[Haskell-cafe] Re: monad subexpressions
Claus Reinke
claus.reinke at talk21.com
Fri Aug 3 20:07:27 EDT 2007
>> mytransaction = foo `liftM` r xvar0 `ap` r xvar1 ..
>> where r = readTVar
>
> I really find it difficult to articulate why this isn't acceptable,
> because it seems so obvious to me! It's short yes, but I really don't
> think it's very clear...
if it is any consolation, i don't use that style myself (yet?-). but
it is a useful stepping stone on a path that seems to go somewhat
like this:
- explicit do-notation with flattened parameters
- explicitly defined lifted operations
- liftMn, for on-the-spot lifting
- liftM/ap (avoiding need for infinitely many liftMn)

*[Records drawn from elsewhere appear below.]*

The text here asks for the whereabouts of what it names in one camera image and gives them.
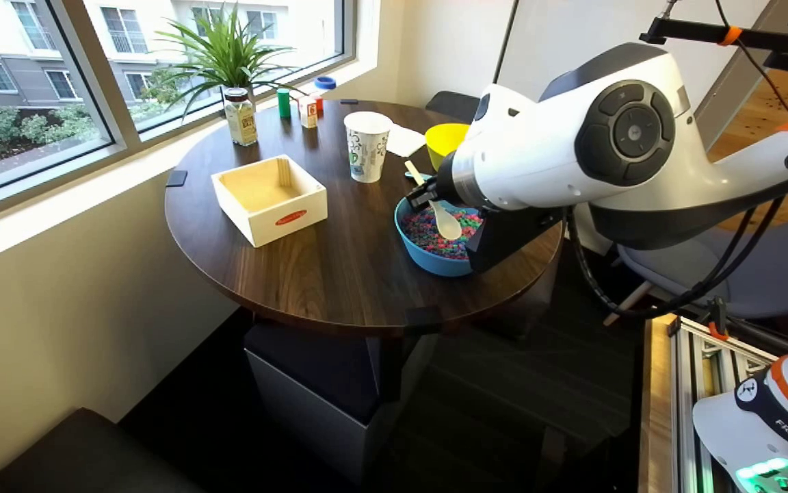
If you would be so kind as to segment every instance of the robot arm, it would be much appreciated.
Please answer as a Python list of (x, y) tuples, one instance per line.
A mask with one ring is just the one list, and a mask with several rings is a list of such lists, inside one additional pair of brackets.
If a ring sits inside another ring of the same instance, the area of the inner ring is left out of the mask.
[(435, 193), (494, 214), (588, 201), (603, 236), (679, 243), (788, 192), (788, 125), (710, 162), (676, 60), (621, 44), (558, 77), (543, 100), (491, 86)]

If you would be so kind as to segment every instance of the potted plant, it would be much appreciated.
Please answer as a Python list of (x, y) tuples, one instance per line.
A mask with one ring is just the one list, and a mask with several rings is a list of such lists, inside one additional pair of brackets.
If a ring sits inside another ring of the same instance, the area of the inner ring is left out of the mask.
[(159, 78), (175, 84), (171, 104), (186, 100), (190, 108), (197, 96), (219, 89), (233, 143), (256, 144), (256, 86), (265, 84), (278, 47), (265, 47), (260, 32), (238, 19), (238, 8), (209, 10), (197, 15), (197, 29), (185, 21), (171, 21), (172, 29), (163, 32), (164, 41), (185, 48), (182, 62), (164, 67)]

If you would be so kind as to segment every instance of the plant pot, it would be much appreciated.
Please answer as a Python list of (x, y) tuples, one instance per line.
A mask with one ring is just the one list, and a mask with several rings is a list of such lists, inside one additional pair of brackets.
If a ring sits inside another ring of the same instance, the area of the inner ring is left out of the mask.
[(224, 115), (237, 144), (259, 143), (256, 92), (249, 86), (224, 86)]

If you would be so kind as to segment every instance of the window sill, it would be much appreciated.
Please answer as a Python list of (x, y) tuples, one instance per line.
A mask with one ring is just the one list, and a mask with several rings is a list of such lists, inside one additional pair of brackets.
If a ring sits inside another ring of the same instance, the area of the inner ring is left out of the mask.
[[(332, 67), (328, 74), (342, 84), (360, 78), (369, 67), (372, 66), (361, 60), (350, 60)], [(34, 236), (42, 236), (45, 230), (52, 230), (141, 182), (159, 177), (219, 125), (224, 125), (224, 121), (205, 117), (190, 132), (172, 132), (171, 136), (159, 136), (141, 154), (123, 155), (116, 163), (79, 174), (77, 180), (70, 180), (59, 188), (42, 192), (14, 207), (0, 210), (0, 251), (10, 251), (23, 241), (31, 241)]]

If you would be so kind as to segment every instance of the round wooden table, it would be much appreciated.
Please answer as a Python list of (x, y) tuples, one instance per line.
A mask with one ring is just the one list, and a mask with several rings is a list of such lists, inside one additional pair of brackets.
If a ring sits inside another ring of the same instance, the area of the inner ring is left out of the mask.
[[(326, 100), (317, 129), (301, 129), (297, 115), (259, 115), (260, 144), (233, 144), (227, 129), (196, 144), (178, 170), (185, 185), (164, 193), (168, 223), (182, 251), (245, 307), (309, 332), (364, 337), (425, 334), (457, 327), (494, 314), (527, 293), (551, 269), (561, 227), (551, 227), (503, 263), (460, 280), (445, 280), (413, 264), (394, 230), (394, 201), (410, 192), (406, 163), (387, 155), (378, 182), (347, 174), (342, 117), (376, 108), (421, 132), (454, 121), (431, 108), (382, 100)], [(328, 219), (252, 245), (224, 217), (211, 174), (265, 155), (289, 154), (328, 188)], [(431, 173), (427, 147), (413, 155)]]

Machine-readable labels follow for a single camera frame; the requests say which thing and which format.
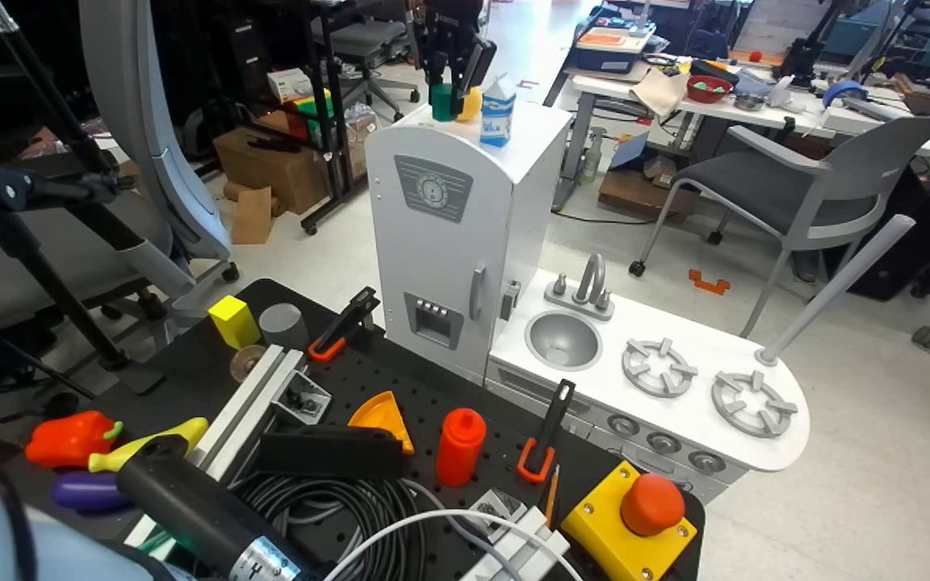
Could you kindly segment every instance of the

- idioms http://www.cs.nott.ac.uk/~ctm/Idiom.pdf
- idiom brackets
- .. ?-)
> I have a hard time believing that anyone finds that natural. After
> lots and lots of mind-bending forays into various branches of
> mathematics, then yes maybe you can get used to it, but it's hardly as
> natural as saying "add this one symbol to your values to extract
> monadic values left-to-right".
what makes this unnatural to me is that it is built-in syntax, which
not only interacts badly with haskell's general abstraction facilities,
but is outside the programmers' control. once we've figured out
what we want, programatically, then putting a nice syntax on top
of it, that is syntactic sugar, but binding fairly complex syntax
transformations to an innocent-looking syntax is not.
perhaps a good start would be syntactic sugar for idiom brackets,
to rescue them from the complexities of type-level programming?
at least, that would be a local transformation with well-explored
semantics, similar to do-notation on top of >>=/return.
if that doesn't work out, one might take another look at (<-).